Les prises de parole fusent, le statu quo demeure. Bousculée lundi par un nouvel appel à « renoncer » à la saison de football interrompue par la pandémie, la Ligue française (LFP) a dit « travailler » sur « les meilleures conditions de la reprise », malgré l’ombre persistante du coronavirus.
Redémarrer la saison 2019/20, vraiment ? Plusieurs présidents de club, à l’image du Lyonnais Jean-Michel Aulas ou du Brestois Denis Le Saint, ont déjà affiché leur scepticisme face à une reprise de la Ligue 1, suspendue depuis le 13 mars.
Mais lundi, la flèche est venue du camp des joueurs, avec une tribune signée Sylvain Kastendeuch, le co-président du syndicat des footballeurs français (UNFP), dans le quotidien Le Monde.
« L’urgence économique ne doit pas prendre le pas sur l’impératif de santé publique. Renonçons à une reprise du championnat dans ces conditions (…) qui serait précipitée et dangereuse », a écrit l’ancien défenseur emblématique du FC Metz.
Et l’ex-international français d’ajouter: « Rassemblons dès aujourd’hui les conditions d’une prochaine saison réussie et exemplaire de ce football que l’on aime tant. Acceptons l’idée d’une forme de destruction créatrice, engendrée par cette crise. »
– « Protocole sanitaire » en préparation –
Ce dirigeant de l’UNFP redoute que les conditions de sécurité sanitaire et physique pour protéger les joueurs ne soient pas réunies alors que la Ligue de football (LFP) espère achever avant fin juillet la saison 2019/20 de L1 et L2.
La LFP planche activement sur cette hypothèse, avec comme épée de Damoclès l’épineuse question des droits télévisuels, dont les copieuses recettes sont pour l’heure suspendues par les diffuseurs beIN Sports et Canal+. Mais elle reste dépendante des mesures sanitaires imposées en France, où le Covid-19 a fait près de 20.000 morts selon un dernier bilan.
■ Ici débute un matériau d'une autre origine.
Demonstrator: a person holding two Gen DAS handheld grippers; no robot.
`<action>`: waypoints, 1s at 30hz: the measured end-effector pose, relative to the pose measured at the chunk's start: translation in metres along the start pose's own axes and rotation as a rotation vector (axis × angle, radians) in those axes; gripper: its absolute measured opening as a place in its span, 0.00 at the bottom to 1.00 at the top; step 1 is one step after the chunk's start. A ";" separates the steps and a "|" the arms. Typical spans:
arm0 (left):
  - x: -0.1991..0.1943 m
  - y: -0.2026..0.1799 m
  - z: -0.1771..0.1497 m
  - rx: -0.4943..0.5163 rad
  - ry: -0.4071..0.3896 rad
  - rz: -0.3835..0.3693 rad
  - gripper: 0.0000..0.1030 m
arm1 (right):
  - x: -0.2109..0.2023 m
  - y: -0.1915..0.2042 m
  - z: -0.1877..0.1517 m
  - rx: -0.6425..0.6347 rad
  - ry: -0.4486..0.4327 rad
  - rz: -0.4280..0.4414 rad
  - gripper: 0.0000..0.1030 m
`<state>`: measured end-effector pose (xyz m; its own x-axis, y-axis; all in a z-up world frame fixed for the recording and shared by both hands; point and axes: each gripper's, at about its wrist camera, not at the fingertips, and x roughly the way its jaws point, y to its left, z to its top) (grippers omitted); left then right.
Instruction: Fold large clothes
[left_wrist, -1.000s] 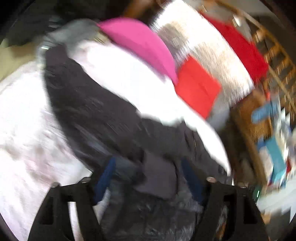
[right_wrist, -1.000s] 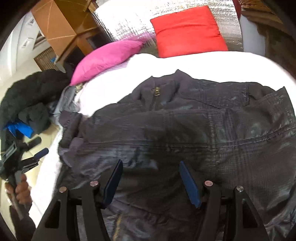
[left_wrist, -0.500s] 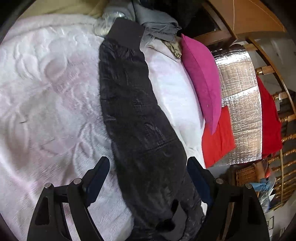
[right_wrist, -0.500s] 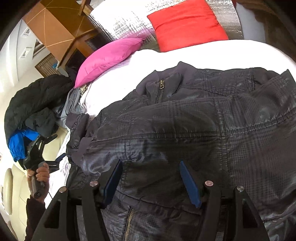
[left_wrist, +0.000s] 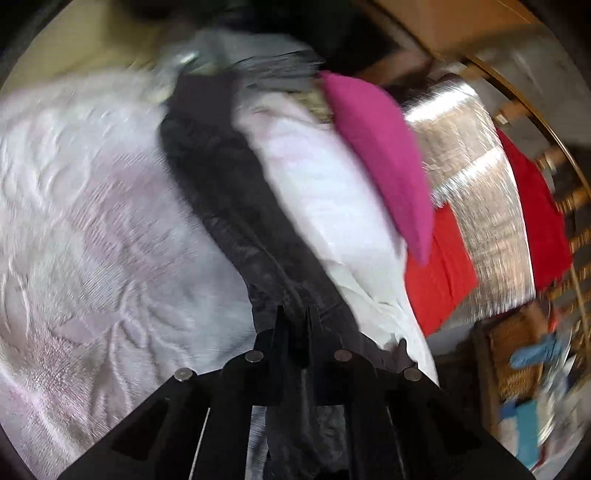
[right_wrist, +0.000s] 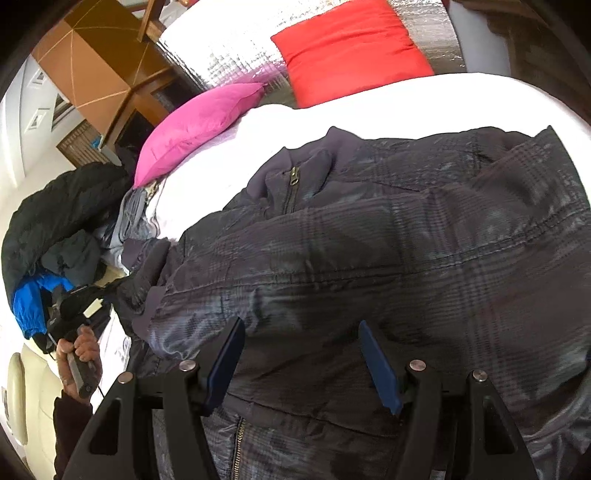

La Ligue est « en attente des modalités de déconfinement que le gouvernement annoncera à la fin du mois d’avril, et en particulier les conditions dans lesquelles les matches pourraient se jouer à huis clos », a-t-elle rappelé lundi, réagissant dans un communiqué aux « nombreuses prises de parole » faites sur le sujet.
Sa direction, ajoute-t-elle, « travaille » avec les ministères des Sports et de l’Intérieur « pour étudier les meilleures conditions de la reprise garantissant d’abord la santé de tous les acteurs ainsi que l’équité sportive et la pérennité économique du football professionnel ».
Un « protocole sanitaire et médical de reprise des entraînements » est actuellement à l’étude, est-il par ailleurs précisé.
– Inquiétudes –
Ce discours rassurant suffira-t-il à éteindre les inquiétudes et interrogations des joueurs, entraîneurs et salariés des clubs ? A écouter Philippe Piat, l’autre co-président de l’UNFP, ce n’est pas gagné.
En cas de reprise, « est-ce qu’on peut jouer tous les trois jours les matches les plus importants de la fin de saison ? Est-ce que les moyens de locomotion vont marcher ? Est-ce que les hôtels seront ouverts ? », s’interroge auprès de l’AFP le représentant des joueurs.
Autre question: « Si on trouve trois cas d’infection dans une équipe, on fait quoi ? On met les autres en quatorzaine ? On joue avec trois joueurs en moins ? ». Un club luttant contre la relégation pourrait être contraint de jouer « avec une équipe décimée », relève-t-il.
Pour Piat, en somme, il est urgent d’attendre. Et l’UNFP, contrairement à ce que les propos de Kastendeuch « laissent supposer », ne veut pas tirer un trait sur la saison en cours.
« Non. On milite pour l’arrêt si les conditions de reprise ne sont pas suffisantes pour respecter la santé des joueurs », nuance-t-il, renvoyant la balle aux têtes pensantes de la LFP.
Les dirigeants doivent « nous dire comment ils vont faire et on verra si les planètes sont alignées pour une reprise », conclut Piat.